Source records:
>>>>
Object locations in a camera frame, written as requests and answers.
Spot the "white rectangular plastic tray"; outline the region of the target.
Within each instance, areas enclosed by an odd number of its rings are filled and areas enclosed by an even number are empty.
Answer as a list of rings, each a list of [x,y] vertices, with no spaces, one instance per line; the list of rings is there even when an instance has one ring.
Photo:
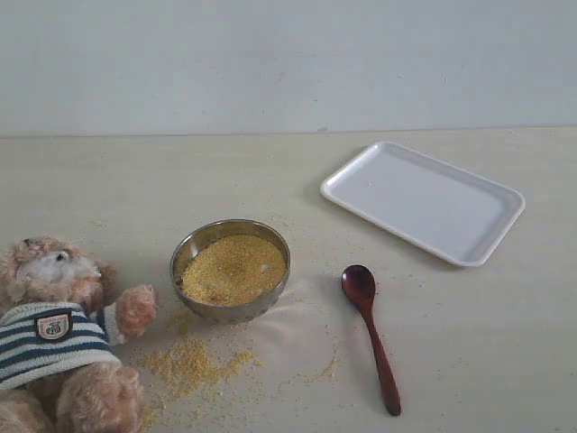
[[[406,146],[367,146],[320,186],[328,201],[458,267],[480,267],[526,207],[518,191]]]

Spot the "steel bowl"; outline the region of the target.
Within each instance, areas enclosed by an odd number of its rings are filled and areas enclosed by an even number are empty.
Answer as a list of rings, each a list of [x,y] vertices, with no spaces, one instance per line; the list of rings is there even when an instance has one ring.
[[[217,307],[194,301],[181,291],[183,272],[202,250],[229,235],[256,235],[277,246],[287,264],[281,282],[271,292],[240,306]],[[219,324],[241,323],[262,315],[278,301],[289,279],[290,250],[284,237],[277,230],[262,222],[251,219],[225,219],[201,226],[187,235],[171,256],[169,273],[177,296],[194,314]]]

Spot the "dark red wooden spoon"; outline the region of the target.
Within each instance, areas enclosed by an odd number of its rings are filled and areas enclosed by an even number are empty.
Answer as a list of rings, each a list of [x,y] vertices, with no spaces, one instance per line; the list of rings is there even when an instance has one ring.
[[[341,286],[346,298],[359,311],[367,327],[384,406],[390,416],[398,417],[402,412],[398,386],[373,318],[376,295],[376,282],[373,274],[360,264],[347,266],[342,273]]]

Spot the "yellow millet in bowl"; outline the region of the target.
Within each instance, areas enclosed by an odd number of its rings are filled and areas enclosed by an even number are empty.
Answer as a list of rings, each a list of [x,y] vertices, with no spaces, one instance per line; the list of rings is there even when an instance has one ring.
[[[181,291],[217,307],[248,304],[281,282],[286,260],[273,243],[256,235],[229,235],[202,250],[182,274]]]

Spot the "spilled yellow millet pile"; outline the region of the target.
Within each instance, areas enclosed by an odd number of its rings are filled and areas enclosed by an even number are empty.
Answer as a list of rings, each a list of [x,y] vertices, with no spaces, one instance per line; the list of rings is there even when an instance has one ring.
[[[257,360],[251,351],[234,353],[228,361],[209,354],[207,343],[189,334],[191,313],[182,313],[169,323],[178,331],[178,339],[166,349],[155,349],[138,355],[136,363],[160,377],[175,398],[184,397],[202,385],[212,385],[237,375],[241,368]]]

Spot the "plush teddy bear striped sweater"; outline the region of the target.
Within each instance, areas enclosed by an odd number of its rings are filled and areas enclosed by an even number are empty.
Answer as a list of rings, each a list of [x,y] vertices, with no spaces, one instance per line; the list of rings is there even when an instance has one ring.
[[[1,264],[1,430],[137,432],[139,374],[114,347],[156,318],[150,284],[108,294],[115,270],[52,236],[13,243]]]

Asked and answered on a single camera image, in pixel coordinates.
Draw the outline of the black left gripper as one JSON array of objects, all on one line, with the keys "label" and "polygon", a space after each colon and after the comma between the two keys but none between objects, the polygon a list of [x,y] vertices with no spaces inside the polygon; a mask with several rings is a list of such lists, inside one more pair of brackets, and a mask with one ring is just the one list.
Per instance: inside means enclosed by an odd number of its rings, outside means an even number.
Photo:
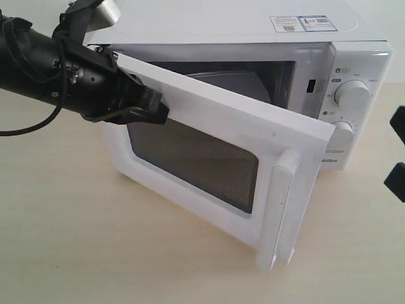
[{"label": "black left gripper", "polygon": [[169,108],[160,104],[161,93],[120,70],[110,51],[98,53],[79,45],[78,53],[73,54],[66,39],[55,43],[52,118],[66,109],[89,122],[165,124]]}]

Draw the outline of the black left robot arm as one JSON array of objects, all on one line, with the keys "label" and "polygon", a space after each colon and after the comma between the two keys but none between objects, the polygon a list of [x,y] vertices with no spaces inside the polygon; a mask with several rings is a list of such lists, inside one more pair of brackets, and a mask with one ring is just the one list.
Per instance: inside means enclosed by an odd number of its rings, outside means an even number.
[{"label": "black left robot arm", "polygon": [[160,92],[120,67],[109,47],[84,46],[93,13],[61,14],[51,37],[28,20],[1,15],[1,88],[61,105],[93,123],[164,124],[169,109]]}]

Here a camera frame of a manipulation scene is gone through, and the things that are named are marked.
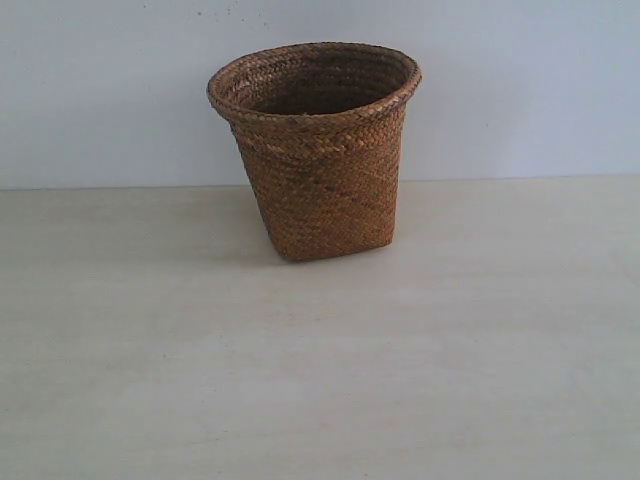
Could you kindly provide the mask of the brown woven wicker basket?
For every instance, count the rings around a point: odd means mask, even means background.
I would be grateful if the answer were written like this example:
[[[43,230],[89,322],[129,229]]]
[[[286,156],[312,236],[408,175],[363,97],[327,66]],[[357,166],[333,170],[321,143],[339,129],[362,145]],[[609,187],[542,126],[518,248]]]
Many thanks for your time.
[[[418,63],[384,46],[314,42],[237,58],[208,81],[276,252],[314,261],[394,238]]]

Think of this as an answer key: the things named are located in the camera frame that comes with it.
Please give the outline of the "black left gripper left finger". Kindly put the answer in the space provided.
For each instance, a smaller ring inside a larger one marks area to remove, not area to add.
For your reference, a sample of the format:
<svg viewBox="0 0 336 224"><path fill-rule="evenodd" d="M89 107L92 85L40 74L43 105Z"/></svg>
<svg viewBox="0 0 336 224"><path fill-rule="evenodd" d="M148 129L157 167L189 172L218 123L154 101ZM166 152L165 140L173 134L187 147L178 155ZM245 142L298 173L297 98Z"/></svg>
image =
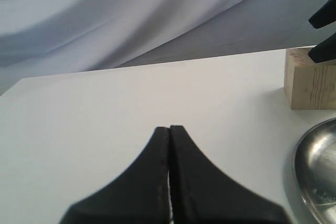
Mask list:
<svg viewBox="0 0 336 224"><path fill-rule="evenodd" d="M114 181L69 207L61 223L170 223L169 130L157 127Z"/></svg>

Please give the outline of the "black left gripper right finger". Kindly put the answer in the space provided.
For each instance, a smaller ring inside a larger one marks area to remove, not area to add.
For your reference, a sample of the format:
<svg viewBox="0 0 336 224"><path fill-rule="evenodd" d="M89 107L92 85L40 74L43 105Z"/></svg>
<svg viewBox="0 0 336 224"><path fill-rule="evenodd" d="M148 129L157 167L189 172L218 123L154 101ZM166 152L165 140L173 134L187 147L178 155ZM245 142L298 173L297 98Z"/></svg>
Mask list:
<svg viewBox="0 0 336 224"><path fill-rule="evenodd" d="M284 209L218 169L183 126L170 127L169 178L174 223L288 223Z"/></svg>

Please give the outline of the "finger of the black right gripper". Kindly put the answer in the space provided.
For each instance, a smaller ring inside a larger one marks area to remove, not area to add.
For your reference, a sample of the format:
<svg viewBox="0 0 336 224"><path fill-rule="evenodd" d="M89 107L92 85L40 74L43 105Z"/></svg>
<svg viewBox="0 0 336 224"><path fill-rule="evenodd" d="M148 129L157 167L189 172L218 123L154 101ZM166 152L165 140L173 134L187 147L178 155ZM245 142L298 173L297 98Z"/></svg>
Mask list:
<svg viewBox="0 0 336 224"><path fill-rule="evenodd" d="M333 34L323 42L313 47L308 56L315 63L326 62L335 59L336 34Z"/></svg>
<svg viewBox="0 0 336 224"><path fill-rule="evenodd" d="M328 0L315 14L309 18L309 23L316 29L335 22L336 0Z"/></svg>
<<<<
* [Try it]:
Give the entries above again, exactly as written and free of images.

* [Response area]:
Object locations in a camera frame, written as requests and answers.
Spot the "white rectangular plastic tray"; outline the region of the target.
Within each instance, areas enclosed by an odd number of its rings are filled and areas enclosed by an even number are empty.
Answer as a list of rings, each a list of [x,y] vertices, with no spaces, one instance per line; the list of rings is there even when an instance has one ring.
Photo:
[[[406,146],[367,146],[320,186],[328,201],[458,267],[480,267],[526,207],[518,191]]]

Spot the "steel bowl"; outline the region of the target.
Within each instance, areas enclosed by an odd number of its rings are filled and areas enclosed by an even number are empty.
Answer as a list of rings, each a list of [x,y] vertices, with no spaces, one instance per line; the list of rings is there even when an instance has one ring.
[[[217,307],[194,301],[181,291],[183,272],[202,250],[229,235],[256,235],[277,246],[287,264],[281,282],[271,292],[240,306]],[[219,324],[241,323],[262,315],[278,301],[289,279],[290,250],[284,237],[277,230],[262,222],[251,219],[225,219],[201,226],[187,235],[171,256],[169,273],[177,296],[194,314]]]

Spot the "dark red wooden spoon"; outline the region of the target.
Within each instance, areas enclosed by an odd number of its rings are filled and areas enclosed by an even number are empty.
Answer as a list of rings, each a list of [x,y] vertices, with no spaces, one instance per line; the list of rings is there even when an instance has one ring.
[[[341,286],[346,298],[359,311],[367,327],[384,406],[390,416],[398,417],[402,412],[398,386],[373,318],[376,295],[376,282],[373,274],[360,264],[347,266],[342,273]]]

Spot the "yellow millet in bowl"; outline the region of the target.
Within each instance, areas enclosed by an odd number of its rings are filled and areas enclosed by an even number are empty.
Answer as a list of rings, each a list of [x,y] vertices, with no spaces, one instance per line; the list of rings is there even when an instance has one ring.
[[[181,291],[217,307],[248,304],[281,282],[286,260],[273,243],[256,235],[229,235],[202,250],[182,274]]]

Spot the "spilled yellow millet pile"; outline the region of the target.
Within each instance, areas enclosed by an odd number of its rings are filled and areas enclosed by an even number are empty.
Answer as a list of rings, each a list of [x,y] vertices, with no spaces, one instance per line; the list of rings is there even when an instance has one ring.
[[[257,360],[251,351],[234,353],[228,361],[209,354],[207,343],[189,334],[191,313],[182,313],[169,323],[178,331],[178,339],[166,349],[155,349],[138,355],[136,363],[160,377],[175,398],[184,397],[202,385],[212,385],[237,375],[241,368]]]

Spot the "plush teddy bear striped sweater"; outline the region of the target.
Within each instance, areas enclosed by an odd number of its rings are filled and areas enclosed by an even number are empty.
Answer as a list of rings, each a list of [x,y] vertices, with no spaces, one instance per line; the list of rings is there even when an instance has one ring.
[[[1,264],[1,430],[137,432],[139,374],[114,347],[156,318],[150,284],[108,294],[115,270],[52,236],[13,243]]]

Asked and answered on a single camera image, in pixel coordinates.
Draw the outline of the black left gripper as one JSON array of objects, all on one line, with the keys "label" and "polygon", a space after each colon and after the comma between the two keys but none between objects, the polygon a list of [x,y] vertices with no spaces inside the polygon; a mask with several rings is a list of such lists, inside one more pair of brackets, and a mask with one ring is just the one list.
Per instance: inside means enclosed by an odd number of its rings, outside means an even number.
Photo:
[{"label": "black left gripper", "polygon": [[169,108],[160,104],[161,93],[120,70],[110,51],[98,53],[79,45],[78,53],[73,54],[66,39],[55,43],[52,118],[66,109],[89,122],[165,124]]}]

Draw the outline of the black left robot arm as one JSON array of objects, all on one line, with the keys "label" and "polygon", a space after each colon and after the comma between the two keys but none between objects, the polygon a list of [x,y] vertices with no spaces inside the polygon; a mask with several rings is a list of such lists, inside one more pair of brackets, and a mask with one ring is just the one list.
Per instance: inside means enclosed by an odd number of its rings, outside means an even number.
[{"label": "black left robot arm", "polygon": [[160,92],[120,67],[109,47],[84,46],[93,13],[61,14],[51,37],[28,20],[1,15],[1,88],[61,105],[93,123],[164,124],[169,109]]}]

Here a camera frame of a manipulation scene is gone through, and the things that are named are marked.
Could you kindly provide the mask of the brown woven wicker basket?
For every instance, count the rings around a point: odd means mask, even means background.
I would be grateful if the answer were written like this example:
[[[43,230],[89,322],[129,229]]]
[[[286,156],[312,236],[408,175],[363,97],[327,66]],[[357,166],[333,170],[321,143],[339,129],[362,145]],[[609,187],[542,126],[518,248]]]
Many thanks for your time.
[[[418,63],[384,46],[314,42],[237,58],[208,81],[276,252],[314,261],[394,238]]]

Think of this as an answer key: the things named are located in the camera frame that comes with it.
Please give the outline of the "black left gripper left finger". Kindly put the answer in the space provided.
For each instance, a smaller ring inside a larger one marks area to remove, not area to add.
For your reference, a sample of the format:
<svg viewBox="0 0 336 224"><path fill-rule="evenodd" d="M89 107L92 85L40 74L43 105Z"/></svg>
<svg viewBox="0 0 336 224"><path fill-rule="evenodd" d="M148 129L157 167L189 172L218 123L154 101ZM166 152L165 140L173 134L187 147L178 155ZM245 142L298 173L297 98Z"/></svg>
image =
Mask list:
<svg viewBox="0 0 336 224"><path fill-rule="evenodd" d="M114 181L69 207L61 223L170 223L169 130L157 127Z"/></svg>

Please give the outline of the "black left gripper right finger". Kindly put the answer in the space provided.
For each instance, a smaller ring inside a larger one marks area to remove, not area to add.
For your reference, a sample of the format:
<svg viewBox="0 0 336 224"><path fill-rule="evenodd" d="M89 107L92 85L40 74L43 105Z"/></svg>
<svg viewBox="0 0 336 224"><path fill-rule="evenodd" d="M148 129L157 167L189 172L218 123L154 101ZM166 152L165 140L173 134L187 147L178 155ZM245 142L298 173L297 98Z"/></svg>
Mask list:
<svg viewBox="0 0 336 224"><path fill-rule="evenodd" d="M284 209L218 169L183 126L170 127L169 178L174 223L288 223Z"/></svg>

Please give the outline of the "finger of the black right gripper". Kindly put the answer in the space provided.
For each instance, a smaller ring inside a larger one marks area to remove, not area to add.
For your reference, a sample of the format:
<svg viewBox="0 0 336 224"><path fill-rule="evenodd" d="M89 107L92 85L40 74L43 105Z"/></svg>
<svg viewBox="0 0 336 224"><path fill-rule="evenodd" d="M148 129L157 167L189 172L218 123L154 101ZM166 152L165 140L173 134L187 147L178 155ZM245 142L298 173L297 98Z"/></svg>
Mask list:
<svg viewBox="0 0 336 224"><path fill-rule="evenodd" d="M333 34L323 42L313 47L308 56L315 63L326 62L335 59L336 34Z"/></svg>
<svg viewBox="0 0 336 224"><path fill-rule="evenodd" d="M328 0L315 14L309 18L309 23L316 29L335 22L336 0Z"/></svg>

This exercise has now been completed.